2. It never had a pigeon mate or bred?

3. It wasn't raced or shown?

Any other thoughts or considerations offered will be appreciated. I'd like to add a pigeon to our family but not if keeping it indoors would be detrimental to its way of life or happiness.

Thanks.


----------



## kunju (Mar 14, 2012)

Just my opinion. I feel birds should be out there in the sky, not inside our homes. And they are happier that way. Just in case you are planning to buy one-

Pigeons need to get sunshine to keep themselves in good health. This means you might have to take your bird in a carrier and keep her outside for an hour or so every other day. 

If it doesn't have a mate, it will ultimately bond with the humans in the house. As for all animals, living without a mate can be a bit hard. But I guess pigeons can adjust to human company, and make very endearing pets.
And last of all, be prepared to clean up after your pigeon!
I don't think it will miss the racing part, since it is not its desire but that of humans to race it.


----------



## Michy (Jul 29, 2011)

I have 2 indoor pigeons and it is nothing compared to having canaries or parrots(raised both types). 

I agree with Kunju...They need the sunshine that windows cannot provide. Hubby rennovated our kid's treehouse/playset into an outdoor pigeon pen where both pidgies send the day in when weather temps are agreeable. This way they can fly around and enjoy the outdoors while absorbing the vitamin D that they require. During the colder months, our birds are 24/7 indoors. I purchased pigeon diapers that they wear, allowing full access around the house without them leaving little "presents" all over the place. During these months, I give them a vitamin supplement.

Pigeons are not quiet. They communicate by cooing and let me tell you, they have LOTS to say!! haha I thing pigeons are better off having another pigeon mate, but then you have to worry about eggs. Be prepared to be the pigeon's "mate". They need someone to bond with and will naturally do so with the person who spends the most time with it. 

Pigeons are messy messy messy! I used to think cockatoos were dusty. Pfft...Pigeons have them beat with ease. My pigeons have their own room with an air cleaner running most of the time. I dust the objects in their room and vacuum daily. When they are in molt, I am vacuuming twice a day. 

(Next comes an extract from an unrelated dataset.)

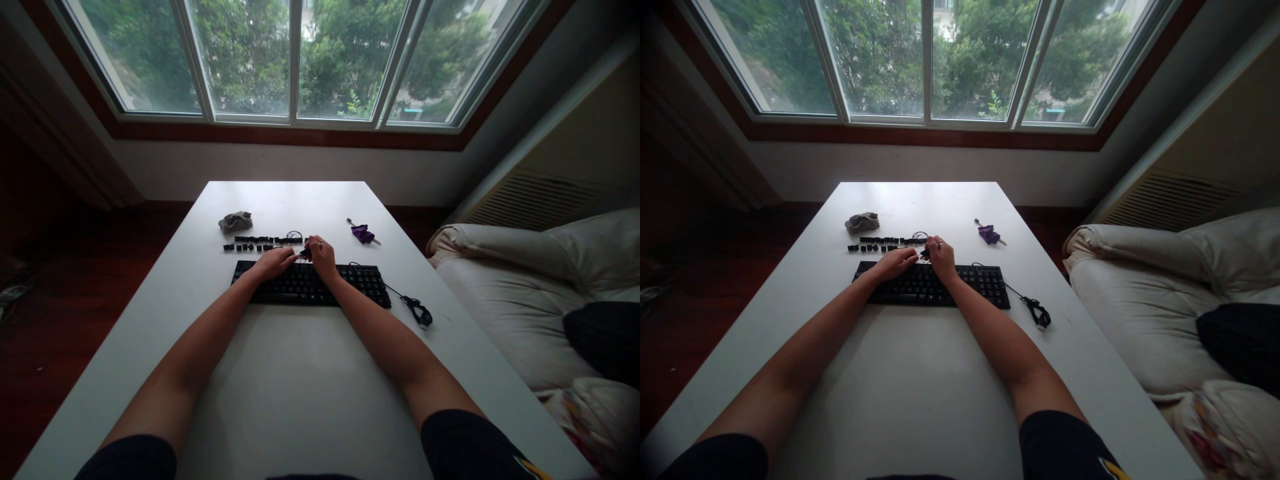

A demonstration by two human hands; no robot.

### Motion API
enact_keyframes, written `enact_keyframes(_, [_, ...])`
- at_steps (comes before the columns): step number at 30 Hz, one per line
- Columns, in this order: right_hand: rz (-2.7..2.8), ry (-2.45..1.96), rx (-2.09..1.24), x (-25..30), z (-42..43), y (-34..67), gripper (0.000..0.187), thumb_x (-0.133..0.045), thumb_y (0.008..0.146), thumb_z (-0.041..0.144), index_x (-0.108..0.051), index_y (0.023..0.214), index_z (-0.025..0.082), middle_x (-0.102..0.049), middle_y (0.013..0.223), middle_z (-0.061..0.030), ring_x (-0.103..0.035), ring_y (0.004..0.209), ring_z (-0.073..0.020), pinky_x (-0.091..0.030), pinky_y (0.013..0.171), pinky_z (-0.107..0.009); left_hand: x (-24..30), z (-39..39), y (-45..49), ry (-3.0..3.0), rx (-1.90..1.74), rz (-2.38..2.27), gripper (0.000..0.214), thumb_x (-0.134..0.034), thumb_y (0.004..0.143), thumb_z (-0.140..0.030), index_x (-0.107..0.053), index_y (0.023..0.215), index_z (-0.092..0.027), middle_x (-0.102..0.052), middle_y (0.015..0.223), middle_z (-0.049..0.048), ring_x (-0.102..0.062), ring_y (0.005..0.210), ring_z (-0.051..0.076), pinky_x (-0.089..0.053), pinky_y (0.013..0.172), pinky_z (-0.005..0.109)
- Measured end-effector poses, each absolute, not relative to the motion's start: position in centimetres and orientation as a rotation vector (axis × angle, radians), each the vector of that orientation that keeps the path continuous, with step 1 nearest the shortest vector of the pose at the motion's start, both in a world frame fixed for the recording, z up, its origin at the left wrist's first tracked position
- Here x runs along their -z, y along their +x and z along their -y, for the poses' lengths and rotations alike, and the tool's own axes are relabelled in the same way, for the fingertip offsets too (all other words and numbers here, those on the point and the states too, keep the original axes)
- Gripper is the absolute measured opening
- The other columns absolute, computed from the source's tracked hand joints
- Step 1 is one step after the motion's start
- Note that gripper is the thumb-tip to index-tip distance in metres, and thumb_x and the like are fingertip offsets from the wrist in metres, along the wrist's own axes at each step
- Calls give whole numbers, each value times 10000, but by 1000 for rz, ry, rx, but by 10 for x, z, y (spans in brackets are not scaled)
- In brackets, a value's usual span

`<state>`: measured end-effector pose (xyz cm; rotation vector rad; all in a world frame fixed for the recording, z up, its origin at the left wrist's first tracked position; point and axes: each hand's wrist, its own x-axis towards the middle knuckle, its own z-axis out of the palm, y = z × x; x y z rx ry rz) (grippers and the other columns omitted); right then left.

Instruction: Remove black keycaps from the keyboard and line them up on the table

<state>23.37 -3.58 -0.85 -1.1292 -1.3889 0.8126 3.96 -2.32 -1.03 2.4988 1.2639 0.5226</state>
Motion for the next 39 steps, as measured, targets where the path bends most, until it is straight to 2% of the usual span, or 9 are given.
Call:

As far as indoor cage bedding, I have tried wood shavings, corn cob bedding, compressed newspaper pellets, etc., and have found that good ol' sheets of newspaper work the best. I put down many layers and pull them off one by one when soiled. Full cage clean out is my monday morning chore. That includes scrubbing every inch of it with a disinfectant. I know that I may be "too clean" in the eyes of others, but I have heard too many horror stories about people getting lung infections from inhaling dried bird feces. 

Pigeons need to bathe. When inside, we fill a disposable lasagna pan with water and give them an opportunity to play in it every other day. 

Pigeons live a long time! I have read that they can live up to 20+ years. Keep that in mind. 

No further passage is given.